[proofplan] We define a projection-valued measure by multiplying by the indicators of the inverse images $m^{-1}(B)$. Countable additivity follows from countable additivity of the finite scalar measures obtained by integrating $|f|^2$ over measurable subsets of $X$. We then identify the spectral integral of the identity function against this projection-valued measure with multiplication by $m$, and separately verify self-adjointness after first proving that the multiplication operator is densely defined. [/proofplan]

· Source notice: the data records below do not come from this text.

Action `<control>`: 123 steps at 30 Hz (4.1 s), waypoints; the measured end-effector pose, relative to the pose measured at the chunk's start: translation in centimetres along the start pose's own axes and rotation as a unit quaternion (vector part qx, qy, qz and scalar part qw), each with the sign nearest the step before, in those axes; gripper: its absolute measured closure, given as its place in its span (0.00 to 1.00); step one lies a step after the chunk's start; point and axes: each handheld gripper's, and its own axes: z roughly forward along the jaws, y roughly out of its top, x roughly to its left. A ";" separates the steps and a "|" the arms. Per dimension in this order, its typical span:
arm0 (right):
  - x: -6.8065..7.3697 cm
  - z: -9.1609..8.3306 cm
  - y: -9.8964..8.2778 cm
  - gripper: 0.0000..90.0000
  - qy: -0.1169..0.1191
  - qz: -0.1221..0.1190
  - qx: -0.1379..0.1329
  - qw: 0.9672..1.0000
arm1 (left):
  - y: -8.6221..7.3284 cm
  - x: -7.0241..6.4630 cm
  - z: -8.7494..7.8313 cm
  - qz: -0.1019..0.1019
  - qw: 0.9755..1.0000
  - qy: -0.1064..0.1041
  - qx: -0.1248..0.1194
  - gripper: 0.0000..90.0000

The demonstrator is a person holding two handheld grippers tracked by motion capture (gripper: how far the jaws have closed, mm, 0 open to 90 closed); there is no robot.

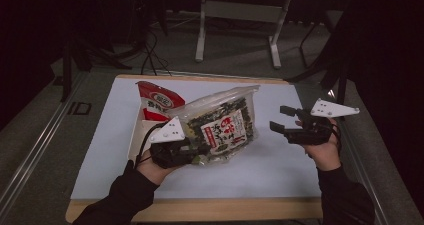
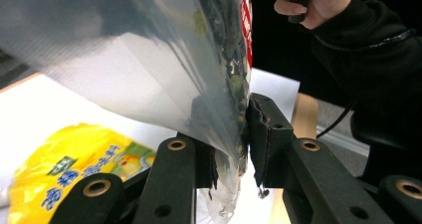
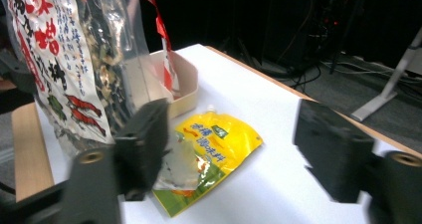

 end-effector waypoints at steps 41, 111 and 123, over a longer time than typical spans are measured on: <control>0.3 2.0 -2.9 0.16 0.055 0.011 0.029 0.998 | -3.7 7.7 -10.9 -0.032 0.978 0.158 0.136 0.83; 0.5 2.5 -3.9 0.17 0.066 0.006 0.050 0.997 | -12.0 10.1 -10.8 -0.142 0.964 0.213 0.068 0.41; 0.8 2.7 -3.8 0.17 0.071 0.005 0.046 0.996 | -12.2 7.7 -12.5 -0.141 0.965 0.212 0.064 0.32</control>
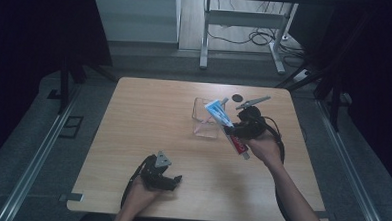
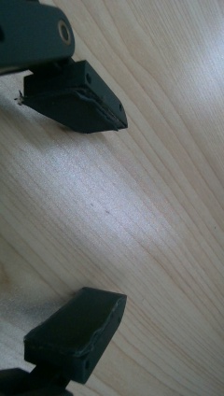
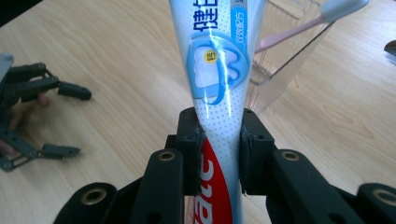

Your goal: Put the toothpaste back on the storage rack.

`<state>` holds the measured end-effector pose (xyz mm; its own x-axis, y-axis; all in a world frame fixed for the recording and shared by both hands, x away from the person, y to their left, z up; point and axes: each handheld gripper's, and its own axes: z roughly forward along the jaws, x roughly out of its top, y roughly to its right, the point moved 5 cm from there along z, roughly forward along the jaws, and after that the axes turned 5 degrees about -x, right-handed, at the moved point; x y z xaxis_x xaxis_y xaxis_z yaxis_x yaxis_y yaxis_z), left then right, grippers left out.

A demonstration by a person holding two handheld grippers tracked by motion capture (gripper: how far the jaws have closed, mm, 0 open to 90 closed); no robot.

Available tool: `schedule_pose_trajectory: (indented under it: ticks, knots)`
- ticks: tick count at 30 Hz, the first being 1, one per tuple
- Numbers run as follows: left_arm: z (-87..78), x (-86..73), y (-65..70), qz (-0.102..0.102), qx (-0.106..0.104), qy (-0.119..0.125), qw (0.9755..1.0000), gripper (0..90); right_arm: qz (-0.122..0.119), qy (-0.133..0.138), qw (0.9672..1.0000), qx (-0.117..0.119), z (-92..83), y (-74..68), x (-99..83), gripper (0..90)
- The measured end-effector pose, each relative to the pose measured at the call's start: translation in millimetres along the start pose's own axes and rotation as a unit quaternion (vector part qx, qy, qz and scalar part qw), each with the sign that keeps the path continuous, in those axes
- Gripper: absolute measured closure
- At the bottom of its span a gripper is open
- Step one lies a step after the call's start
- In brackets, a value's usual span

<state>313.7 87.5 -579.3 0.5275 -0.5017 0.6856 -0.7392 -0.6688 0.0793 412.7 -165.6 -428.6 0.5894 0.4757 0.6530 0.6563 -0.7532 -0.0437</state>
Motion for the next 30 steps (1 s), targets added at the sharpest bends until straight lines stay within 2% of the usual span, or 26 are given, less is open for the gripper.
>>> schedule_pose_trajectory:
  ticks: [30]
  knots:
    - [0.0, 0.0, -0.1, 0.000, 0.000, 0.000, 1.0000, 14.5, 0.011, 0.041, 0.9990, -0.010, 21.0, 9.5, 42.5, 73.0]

[step:Define the candidate spectral projections by inverse images of Borel sets] Let $\mathcal B(\mathbb R)$ denote the Borel $\sigma$-algebra on $\mathbb R$. Let $\mathcal L(L^2(X,\mathcal E,\mu))$ denote the space of bounded linear operators from $L^2(X,\mathcal E,\mu)$ to itself, equipped with the operator norm $\|\cdot\|_{\mathcal L(L^2)}$. For each Borel set $B\in\mathcal B(\mathbb R)$, define an operator $P(B):L^2(X,\mathcal E,\mu)\to L^2(X,\mathcal E,\mu)$ by sending each $f\in L^2(X,\mathcal E,\mu)$ to $\mathbb{1}_{m^{-1}(B)}f$. Since $m$ is $\mathcal E$-measurable, $m^{-1}(B)\in\mathcal E$. Hence $\mathbb{1}_{m^{-1}(B)}f$ is measurable whenever $f$ is measurable, and \begin{align*} \|P(B)f\|_{L^2(X)}^2=\int_X |\mathbb{1}_{m^{-1}(B)}(x)f(x)|^2\,d\mu(x). \end{align*} Since $|\mathbb{1}_{m^{-1}(B)}(x)|\le 1$ for every $x\in X$, we have \begin{align*} \int_X |\mathbb{1}_{m^{-1}(B)}(x)f(x)|^2\,d\mu(x)\le\int_X |f(x)|^2\,d\mu(x). \end{align*} Thus \begin{align*} \|P(B)f\|_{L^2(X)}^2\le\|f\|_{L^2(X)}^2. \end{align*} Thus $P(B)\in\mathcal L(L^2(X,\mathcal E,\mu))$ and $\|P(B)\|_{\mathcal L(L^2)}\le 1$. Moreover $P(B)$ is an [orthogonal projection](/theorems/437). Indeed, $\mathbb{1}_{m^{-1}(B)}^2=\mathbb{1}_{m^{-1}(B)}$, so $P(B)^2=P(B)$. For $f,g\in L^2(X,\mathcal E,\mu)$, using the $L^2$ [inner product](/page/Inner%20Product) \begin{align*} (f,g)_{L^2(X)}=\int_X f(x)\overline{g(x)}\,d\mu(x). \end{align*} we have \begin{align*} (P(B)f,g)_{L^2(X)}=\int_X \mathbb{1}_{m^{-1}(B)}(x)f(x)\overline{g(x)}\,d\mu(x). \end{align*} Because $\mathbb{1}_{m^{-1}(B)}$ is real-valued, this equals \begin{align*} \int_X f(x)\overline{\mathbb{1}_{m^{-1}(B)}(x)g(x)}\,d\mu(x)=(f,P(B)g)_{L^2(X)}. \end{align*} Thus $P(B)^*=P(B)$. [/step]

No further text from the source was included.